Kotabaru, (AntaranewsKalsel) - Masyarakat Dayak yang tinggal di kaki Pegunungan Meratus, Desa Muara Ore, Kecamatan Hampang, Kabupaten Kotabaru, Kalimantan Selatan, mulai menikmati listrik dengan menggunakan pembangkit mikro hidro.
"Alhamdulillah setelah turbin dipasang langsung bisa mengalirkan listrik dan dapat disalurkan ke rumah-rumah penduduk Muara Ore," kata Kepala Dinas Koperasi, Usaha Kecil Menegah dan Perindustrian Kotabaru Zainal Ariffin di Kotabaru, Minggu.
Mikro hidro Muara Ore memanfaatkan aliran air Sungai Haulan, sekitar 200 meter dari perkampungan Muara Ore.
Air terjun yang digunakan untuk menggerakkan turbin yang dapat menghasilkan listrik sekitar 31 Kw tersebut memiliki ketinggian sekitar tujuh meter.
Listrik yang diproduksi turbin mikro hidro itu nanti disalurkan ke rumah 76 kepala keluarga.
Pembangunan pembangkit listrik mikro hidro menelan dana sekitar Rp2,2 miliar.
Dana tersebut terdiri dari Rp1,5 miliar dari APBN untuk pembangunan pembangkit dan distribusi utama, dan sekitar Rp765 juta dari APBD Kotabaru untuk membangun jaringan ke rumah-rumah penduduk.
Menurut Zainal, pada dasarnya pembangkit listrik mikro hidro siap diresmikan oleh Bupati Kotabaru Irhami Ridjani.
Mikro hidro Muara Ore ini merupakan uji coba oleh pemerintah pusat. Apabila berhasil, dan hasilnya benar-benar dinikmati masyarakat, pemerintah pusat akan kembali menggelontorkan dana pembangunan mikro hidro bagi daerah lain yang belum teraliri listrik dari PT Perusahaan Listrik Negara (PLN).
Sebelumnya, Bupati Kotabaru Irhami Ridjani mengemukakan, Pemkab Kotabaru berencana membangun pembangkit listrik mikro hidro untuk memenuhi kebutuhan listrik di daerah terpencil yang belum terlayani oleh PT Perusahaan Listrik Negara.

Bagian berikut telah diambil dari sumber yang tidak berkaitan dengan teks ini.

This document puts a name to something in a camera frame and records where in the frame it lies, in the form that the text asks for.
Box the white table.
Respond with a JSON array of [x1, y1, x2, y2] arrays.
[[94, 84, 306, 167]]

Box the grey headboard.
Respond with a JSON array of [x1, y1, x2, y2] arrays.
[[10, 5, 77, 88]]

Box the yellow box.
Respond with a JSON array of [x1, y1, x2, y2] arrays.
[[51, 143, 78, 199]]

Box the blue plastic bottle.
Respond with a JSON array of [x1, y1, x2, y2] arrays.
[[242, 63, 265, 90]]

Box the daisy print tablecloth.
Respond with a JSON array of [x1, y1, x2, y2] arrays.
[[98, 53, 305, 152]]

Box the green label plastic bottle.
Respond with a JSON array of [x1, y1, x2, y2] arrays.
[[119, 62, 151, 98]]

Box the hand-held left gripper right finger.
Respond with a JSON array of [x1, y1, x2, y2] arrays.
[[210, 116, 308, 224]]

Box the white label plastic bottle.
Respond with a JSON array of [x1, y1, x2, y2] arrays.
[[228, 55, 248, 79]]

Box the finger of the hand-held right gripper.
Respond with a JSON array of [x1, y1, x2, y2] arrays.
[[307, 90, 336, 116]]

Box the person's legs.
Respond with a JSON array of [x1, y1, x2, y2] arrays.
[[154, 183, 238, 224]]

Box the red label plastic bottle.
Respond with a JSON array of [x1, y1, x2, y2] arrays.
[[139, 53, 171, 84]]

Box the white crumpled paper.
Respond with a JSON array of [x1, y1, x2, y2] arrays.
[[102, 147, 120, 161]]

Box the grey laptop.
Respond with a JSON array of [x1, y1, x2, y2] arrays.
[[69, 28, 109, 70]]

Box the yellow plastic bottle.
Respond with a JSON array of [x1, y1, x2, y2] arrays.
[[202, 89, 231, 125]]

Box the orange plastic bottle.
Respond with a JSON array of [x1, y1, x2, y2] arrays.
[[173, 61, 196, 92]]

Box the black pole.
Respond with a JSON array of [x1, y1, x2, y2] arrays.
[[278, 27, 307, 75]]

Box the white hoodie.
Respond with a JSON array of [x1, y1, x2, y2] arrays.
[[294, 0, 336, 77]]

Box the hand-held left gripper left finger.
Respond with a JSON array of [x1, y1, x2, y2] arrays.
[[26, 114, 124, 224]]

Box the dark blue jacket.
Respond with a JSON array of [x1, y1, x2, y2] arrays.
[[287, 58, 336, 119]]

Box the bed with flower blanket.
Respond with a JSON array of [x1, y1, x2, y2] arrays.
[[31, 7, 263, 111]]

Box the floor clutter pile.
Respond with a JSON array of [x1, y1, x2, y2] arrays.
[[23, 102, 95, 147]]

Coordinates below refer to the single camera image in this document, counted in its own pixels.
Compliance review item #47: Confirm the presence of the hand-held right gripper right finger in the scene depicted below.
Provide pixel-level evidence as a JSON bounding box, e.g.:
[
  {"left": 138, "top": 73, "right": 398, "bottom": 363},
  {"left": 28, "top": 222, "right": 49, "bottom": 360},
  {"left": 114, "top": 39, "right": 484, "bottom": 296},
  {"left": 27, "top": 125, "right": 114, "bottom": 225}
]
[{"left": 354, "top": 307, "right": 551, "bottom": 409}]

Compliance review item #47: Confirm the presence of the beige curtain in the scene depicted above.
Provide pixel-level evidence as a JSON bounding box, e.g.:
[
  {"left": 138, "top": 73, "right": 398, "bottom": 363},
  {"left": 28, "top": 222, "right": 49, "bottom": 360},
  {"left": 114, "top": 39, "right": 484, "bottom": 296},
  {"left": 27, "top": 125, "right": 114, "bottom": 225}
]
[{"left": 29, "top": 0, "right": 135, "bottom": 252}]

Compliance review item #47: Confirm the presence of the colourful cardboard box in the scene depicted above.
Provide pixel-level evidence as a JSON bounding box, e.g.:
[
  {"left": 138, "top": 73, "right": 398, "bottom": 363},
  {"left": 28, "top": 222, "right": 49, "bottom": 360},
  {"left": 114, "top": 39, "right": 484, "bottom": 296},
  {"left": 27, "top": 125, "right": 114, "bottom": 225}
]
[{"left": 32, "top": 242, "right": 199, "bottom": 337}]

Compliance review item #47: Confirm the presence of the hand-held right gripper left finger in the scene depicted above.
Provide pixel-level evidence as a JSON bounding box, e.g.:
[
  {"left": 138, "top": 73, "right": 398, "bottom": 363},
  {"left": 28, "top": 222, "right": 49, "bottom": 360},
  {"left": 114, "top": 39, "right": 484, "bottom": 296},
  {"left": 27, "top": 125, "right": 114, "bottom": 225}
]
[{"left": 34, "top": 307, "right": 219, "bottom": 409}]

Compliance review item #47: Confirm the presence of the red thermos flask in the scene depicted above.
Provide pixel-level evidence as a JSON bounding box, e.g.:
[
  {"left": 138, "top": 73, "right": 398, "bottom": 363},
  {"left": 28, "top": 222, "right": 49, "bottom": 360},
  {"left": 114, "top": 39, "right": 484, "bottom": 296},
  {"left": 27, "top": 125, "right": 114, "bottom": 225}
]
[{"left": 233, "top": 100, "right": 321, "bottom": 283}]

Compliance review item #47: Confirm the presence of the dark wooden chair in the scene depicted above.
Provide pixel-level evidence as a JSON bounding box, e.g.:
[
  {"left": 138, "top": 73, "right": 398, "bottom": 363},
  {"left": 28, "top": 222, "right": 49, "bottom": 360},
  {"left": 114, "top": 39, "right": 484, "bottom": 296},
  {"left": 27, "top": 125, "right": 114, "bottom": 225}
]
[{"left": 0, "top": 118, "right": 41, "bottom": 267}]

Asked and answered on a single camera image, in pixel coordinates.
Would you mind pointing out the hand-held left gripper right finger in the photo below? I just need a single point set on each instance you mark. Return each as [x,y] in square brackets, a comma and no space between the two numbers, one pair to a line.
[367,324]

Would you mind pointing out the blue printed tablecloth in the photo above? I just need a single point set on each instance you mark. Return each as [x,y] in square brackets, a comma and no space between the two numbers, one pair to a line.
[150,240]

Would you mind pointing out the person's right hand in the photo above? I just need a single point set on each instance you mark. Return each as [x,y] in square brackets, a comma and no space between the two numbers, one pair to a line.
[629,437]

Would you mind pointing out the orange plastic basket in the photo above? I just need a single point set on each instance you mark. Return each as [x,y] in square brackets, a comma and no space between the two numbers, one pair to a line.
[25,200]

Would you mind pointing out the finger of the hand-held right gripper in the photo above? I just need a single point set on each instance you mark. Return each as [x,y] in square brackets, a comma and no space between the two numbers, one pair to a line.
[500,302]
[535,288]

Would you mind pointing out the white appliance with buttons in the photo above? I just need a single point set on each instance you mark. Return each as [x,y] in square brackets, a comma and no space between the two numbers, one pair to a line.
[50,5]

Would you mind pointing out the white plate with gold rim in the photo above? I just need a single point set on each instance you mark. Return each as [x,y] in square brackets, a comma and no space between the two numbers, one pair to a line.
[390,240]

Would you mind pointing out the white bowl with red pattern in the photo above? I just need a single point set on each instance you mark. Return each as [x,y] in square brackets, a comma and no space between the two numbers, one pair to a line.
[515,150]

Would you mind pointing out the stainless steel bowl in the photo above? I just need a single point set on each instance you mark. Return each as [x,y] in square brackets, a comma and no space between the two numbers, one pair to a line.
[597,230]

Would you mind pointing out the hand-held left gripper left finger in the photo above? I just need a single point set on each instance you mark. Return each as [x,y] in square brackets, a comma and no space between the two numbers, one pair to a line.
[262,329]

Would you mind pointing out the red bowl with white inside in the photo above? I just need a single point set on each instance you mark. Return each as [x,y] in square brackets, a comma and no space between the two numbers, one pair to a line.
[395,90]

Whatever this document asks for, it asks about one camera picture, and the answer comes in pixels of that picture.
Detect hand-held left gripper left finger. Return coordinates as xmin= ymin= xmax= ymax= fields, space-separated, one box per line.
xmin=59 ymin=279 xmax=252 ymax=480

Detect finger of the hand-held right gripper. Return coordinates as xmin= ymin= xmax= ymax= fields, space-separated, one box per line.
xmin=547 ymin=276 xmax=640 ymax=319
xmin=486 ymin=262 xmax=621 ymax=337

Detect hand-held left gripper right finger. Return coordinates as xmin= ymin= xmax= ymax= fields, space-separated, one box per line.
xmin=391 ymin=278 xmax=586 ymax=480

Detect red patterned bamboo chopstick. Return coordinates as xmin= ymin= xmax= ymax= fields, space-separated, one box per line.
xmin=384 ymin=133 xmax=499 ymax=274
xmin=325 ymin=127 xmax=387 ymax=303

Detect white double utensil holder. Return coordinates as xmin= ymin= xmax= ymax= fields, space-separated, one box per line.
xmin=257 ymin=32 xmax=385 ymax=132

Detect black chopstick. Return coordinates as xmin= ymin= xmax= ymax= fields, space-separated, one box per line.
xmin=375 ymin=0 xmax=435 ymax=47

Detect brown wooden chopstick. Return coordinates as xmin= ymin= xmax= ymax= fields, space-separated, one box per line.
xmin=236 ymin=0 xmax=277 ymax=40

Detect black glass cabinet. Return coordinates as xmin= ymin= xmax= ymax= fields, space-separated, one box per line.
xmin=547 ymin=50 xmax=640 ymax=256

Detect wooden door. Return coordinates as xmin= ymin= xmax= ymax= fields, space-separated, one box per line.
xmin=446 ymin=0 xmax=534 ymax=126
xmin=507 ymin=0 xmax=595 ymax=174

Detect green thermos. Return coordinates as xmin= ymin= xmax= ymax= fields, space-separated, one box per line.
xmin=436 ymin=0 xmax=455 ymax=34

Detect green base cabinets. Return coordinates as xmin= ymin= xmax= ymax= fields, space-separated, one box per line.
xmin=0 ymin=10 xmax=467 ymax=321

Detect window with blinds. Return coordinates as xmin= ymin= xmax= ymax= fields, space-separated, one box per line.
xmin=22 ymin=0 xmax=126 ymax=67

Bupati mengakui hingga saat ini masih ada desa yang belum mendapatkan layanan listrik dari PT PLN, karena kondisi yang sulit untuk dijangkau baik oleh transportasi darat maupun laut.
Irhami mengemukakan penyediaan aliran listrik kepada masyarakat di pelosok desa, pedesaan dan pesisir, terus dilaksanakan dan ditingkatkan setiap tahun, dengan beberapa langkah strategis. Seperti membangun pembangkit listrik mikro hidro, Pembangkit Listrik Tenaga Surya (PLTS), pembangkit mesin diesel dan yang lainnya.
Pemkab Kotabaru juga sudah berkoordinasi dengan PT PLN untuk memenuhi kesediaan listrik di daerah-daerah terpencil, di mana untuk kondisi sekarang sudah 12 kecamatan yang teraliri listrik selama 24 jam.
Perkembangan pembangunan jaringan listrik dari PLN periode 2011 sejumlah 36.017 pengguna menjadi 38.710 pengguna pada 2014, meningkat sebesar 2.693 pengguna atau 7,5 persen.
Pembangunan listrik melalui PLTS, periode 2011 sebesar 1.865 unit, menjadi 2.166 unit pada 2014, mengalami kenaikan sebesar 301 unit atau sekitar 16 persen.